In the Disney case, the corporation was contractually obligated to pay Mr. Ovitz $140 million in severance after he had served only fourteen months. That turned out to be a far higher rate of compensation than he could have earned had he been a success at Disney. Mr. Ovitz was giving up a very lucrative Hollywood career to join Disney, so he needed downside protection. But who was giving the company's shareholder's downside protection should Mr. Ovitz's tenure be a bust, as it manifestly was?
$140 million you say? Peanuts. According to The New York Times, Marcelo Claure, the Chief Operating Officer of Softbank, is demanding $2 billion in compensation over the next several years. He was paid $17 million last year, but now Mr. Claure apparently thinks that's chump change. He claims responsibility for having extricated Softbank from some messy investments, including in WeWork and Uber. The $2 billion apparently represents his estimate of the future value he could bring to Softbank. What kind of person associates that kind of figure with the value of their work? I know, there are answers. But those are the people who spend their money on rocket rollercoaster rides for celebrities and the ultra-rich while scoffing at those trying to address quotidian terrestrial inconveniences, like millions on the brink of starvation.
But the larger point is that if Mr. Claure brought value to the company, he did so by cleaning up his predecessors' messes, and I'm guessing that the costs of those messes were largely born by Softbank's shareholders and creditors and not by the people responsible for creating the messes. My high school physics teacher taught me that all objects in the universe are either heading towards or coming from an imperfect inelastic collision. That is, things bump into each other, and there are costs involved. Mr. Claure's career is unlikely to escape this fundamental rule of the physical universe.

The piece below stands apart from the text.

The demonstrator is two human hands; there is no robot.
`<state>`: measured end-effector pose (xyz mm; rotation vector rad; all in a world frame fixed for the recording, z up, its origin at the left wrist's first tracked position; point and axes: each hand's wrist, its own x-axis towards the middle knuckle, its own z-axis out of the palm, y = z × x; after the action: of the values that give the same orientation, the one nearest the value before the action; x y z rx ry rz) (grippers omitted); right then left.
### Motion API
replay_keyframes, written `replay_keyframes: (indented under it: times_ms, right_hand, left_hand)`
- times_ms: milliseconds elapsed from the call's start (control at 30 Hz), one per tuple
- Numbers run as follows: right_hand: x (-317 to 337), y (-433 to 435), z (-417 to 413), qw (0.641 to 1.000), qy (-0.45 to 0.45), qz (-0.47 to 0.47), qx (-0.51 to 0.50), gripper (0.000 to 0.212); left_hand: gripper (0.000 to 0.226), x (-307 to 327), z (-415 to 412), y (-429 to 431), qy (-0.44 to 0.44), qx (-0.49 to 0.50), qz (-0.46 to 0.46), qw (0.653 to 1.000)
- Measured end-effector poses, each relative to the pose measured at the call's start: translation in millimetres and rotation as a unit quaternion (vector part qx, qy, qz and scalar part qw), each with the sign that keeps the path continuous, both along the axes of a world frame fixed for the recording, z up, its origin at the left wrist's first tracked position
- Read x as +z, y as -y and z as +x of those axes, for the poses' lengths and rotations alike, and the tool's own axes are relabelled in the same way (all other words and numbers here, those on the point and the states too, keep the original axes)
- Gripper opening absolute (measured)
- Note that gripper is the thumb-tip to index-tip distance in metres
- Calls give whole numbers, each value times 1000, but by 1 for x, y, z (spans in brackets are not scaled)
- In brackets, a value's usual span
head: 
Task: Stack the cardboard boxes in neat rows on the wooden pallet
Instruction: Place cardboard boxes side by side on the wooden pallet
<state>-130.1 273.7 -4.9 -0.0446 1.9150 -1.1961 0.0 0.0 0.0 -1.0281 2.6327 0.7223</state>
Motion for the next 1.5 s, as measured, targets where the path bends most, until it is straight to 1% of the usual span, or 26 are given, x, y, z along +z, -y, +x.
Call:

But because of the way executive compensation is structured, he will not bear the costs of that collision. A new Mr. Claure will step in to clean up his mess, and that Mr. Claure will then demand $10 billion, building on the Claure precedent.
The Times story also explores some of the conflicts of interest that arise form Mr. Claure's personal investments in ventures in which Softbank also invests. It's astonishing stuff. It also seems like he is behind some of the hype involving non-fungible tokens as investment vehicles.
To paraphrase Hegel, when finance paints its green in virtual form, a way of life has grown old, and it cannot, by means of its habitual green, be rejuvenated; it can only be recognized. The dusk is coming, and it is time for this old bird to take its flight.